JPlag icon indicating copy to clipboard operation
JPlag copied to clipboard

Generalize submission path specification

Open Alberth289346 opened this issue 2 years ago • 5 comments

The current input path specification of root/*/dir doesn't quite work for us, as we have a course/year directory tree, with several (but possibly not all) years to be included in the check.

Also, looking a bit ahead, we see the need for specifying multiple sets tomorrow, to add support for already checked sets, ie along the lines of #91 or #49 . As such, this is the first step towards a more unified and general way to specify submission sets than the current <root-dir>, -S sub, and -bc option triplet together.


The proposal for generalizing submission path specification is to allow having one or more file-system paths instead of the current single <root-dir> to specify a set submissions, with general * globbing (we'd use course/202* for checking the last 2 years). Several file system paths allow us to have course/202* course/2019 as set specification for checking the last 3 years.

As the form of the path isn't fixed, the currently accepted <root-dir>/*/sub path also fits in the proposal without needing the -S option.

An extension to the above could be curly brace expansion, the above would become course/20{2*,19}. This is basically another form of writing more than one file-system path, not sure it's worth the effort of implementing it.

-bc base-code path specification can also be changed to the more general form then (for globbing to reduce typing mainly). Not strictly needed at this point, as it's still one directory.


For tomorrow needs, a possible path seems to be (at this time):

  1. Allow more than one set submissions
  2. Allow some sets to be marked as "already checked"

Two new items then pop up.

  1. Each submission set may have a slightly different base code. I ignore the theoretical issue of how to deal with different base code for each set in the comparison. The other more practical issue is how to specify that comparison should not see the base code directory as a submission. (it makes sense to store it as course/year/basecode, but that's in the submission set path.)

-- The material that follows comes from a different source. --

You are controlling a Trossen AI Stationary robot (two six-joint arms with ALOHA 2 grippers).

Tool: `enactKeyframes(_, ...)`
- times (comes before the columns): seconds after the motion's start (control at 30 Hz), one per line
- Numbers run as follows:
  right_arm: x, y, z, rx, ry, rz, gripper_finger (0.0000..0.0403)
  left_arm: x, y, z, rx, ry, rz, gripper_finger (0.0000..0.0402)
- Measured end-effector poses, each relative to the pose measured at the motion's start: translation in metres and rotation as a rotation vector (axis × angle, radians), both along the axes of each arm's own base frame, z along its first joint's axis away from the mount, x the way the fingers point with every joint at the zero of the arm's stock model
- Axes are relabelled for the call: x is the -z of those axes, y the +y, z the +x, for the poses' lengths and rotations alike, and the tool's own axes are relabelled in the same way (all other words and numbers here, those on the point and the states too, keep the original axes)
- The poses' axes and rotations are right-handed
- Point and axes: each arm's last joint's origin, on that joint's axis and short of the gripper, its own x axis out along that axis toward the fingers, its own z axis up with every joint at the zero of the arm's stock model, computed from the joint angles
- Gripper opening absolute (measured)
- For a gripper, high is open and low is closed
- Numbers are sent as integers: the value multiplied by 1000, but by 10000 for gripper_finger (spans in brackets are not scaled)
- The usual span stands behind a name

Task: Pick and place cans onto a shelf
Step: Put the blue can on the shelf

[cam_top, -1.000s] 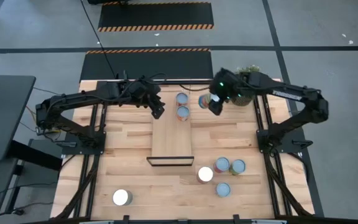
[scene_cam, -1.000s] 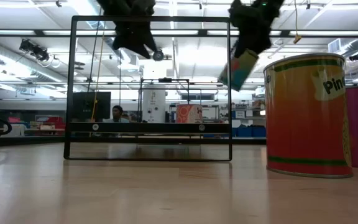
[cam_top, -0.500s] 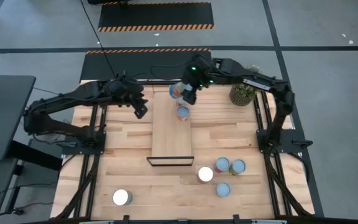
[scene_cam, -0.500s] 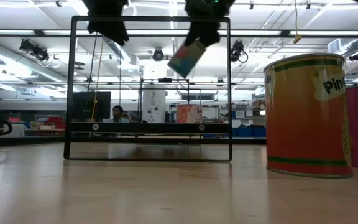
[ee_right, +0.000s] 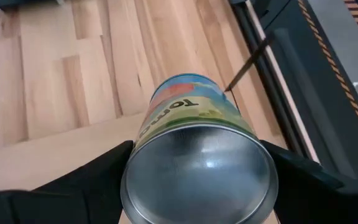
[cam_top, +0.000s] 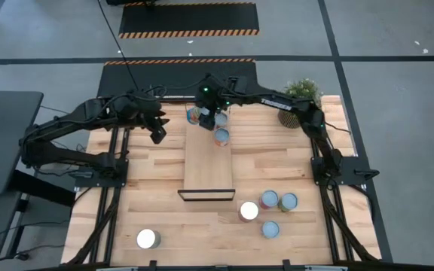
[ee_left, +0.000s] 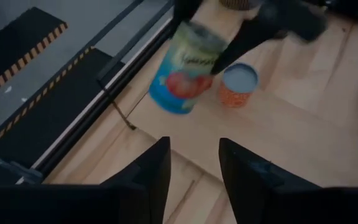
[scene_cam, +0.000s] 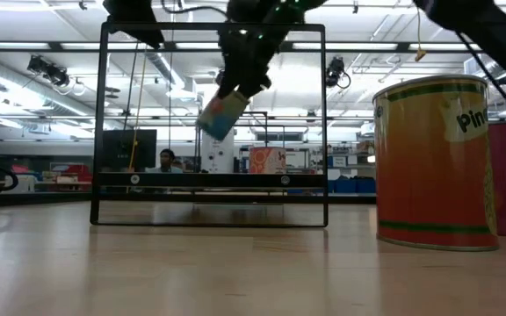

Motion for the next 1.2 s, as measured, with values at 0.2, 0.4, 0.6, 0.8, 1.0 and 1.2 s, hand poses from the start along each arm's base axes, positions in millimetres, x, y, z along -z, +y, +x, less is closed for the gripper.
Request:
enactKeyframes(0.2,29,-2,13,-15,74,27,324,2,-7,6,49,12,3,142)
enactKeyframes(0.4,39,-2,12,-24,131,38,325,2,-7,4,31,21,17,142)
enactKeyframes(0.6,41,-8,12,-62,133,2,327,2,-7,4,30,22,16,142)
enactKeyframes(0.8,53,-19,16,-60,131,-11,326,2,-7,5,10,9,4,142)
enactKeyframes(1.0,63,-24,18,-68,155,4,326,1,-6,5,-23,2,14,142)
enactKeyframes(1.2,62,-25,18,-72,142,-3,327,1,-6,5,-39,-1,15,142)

    Having multiple -bc basecode options might work, except you get into trouble in selecting the version that should be used in the comparison.

    Another option is to specify one or more relative paths from the submission root. Makes it easier to attach a basecode to the correct submission set, but selecting the basecode to use in the comparison is still unsolved.

    Likely there are other options.

  2. Not all submission sets are equal any more, some are already checked, and don't need more checking. This means one has to say which of the above submission paths are done or not done yet. It needs at least two different path specifications, so one <root-dir> likely won't fly.

Thoughts?

@davbeek FYI

Alberth289346 avatar Oct 25 '21 09:10 Alberth289346

I like the idea, and it sounds like an excellent potential improvement to the current CLI. The goal of such an overhaul should be to grant the flexibility to deal with specific situations such as yours described above while preserving the ease of use for users who have a simple file/folder structure.

Supporting multiple basecodes might be tricky, as this requires changing a lot of the inner workings of JPlag. As such, I see that a major rework of JPlag that would have to be verified comprehensively to ensure continued functionality. Not that I think that it cannot be done, but it is definitely a significant task.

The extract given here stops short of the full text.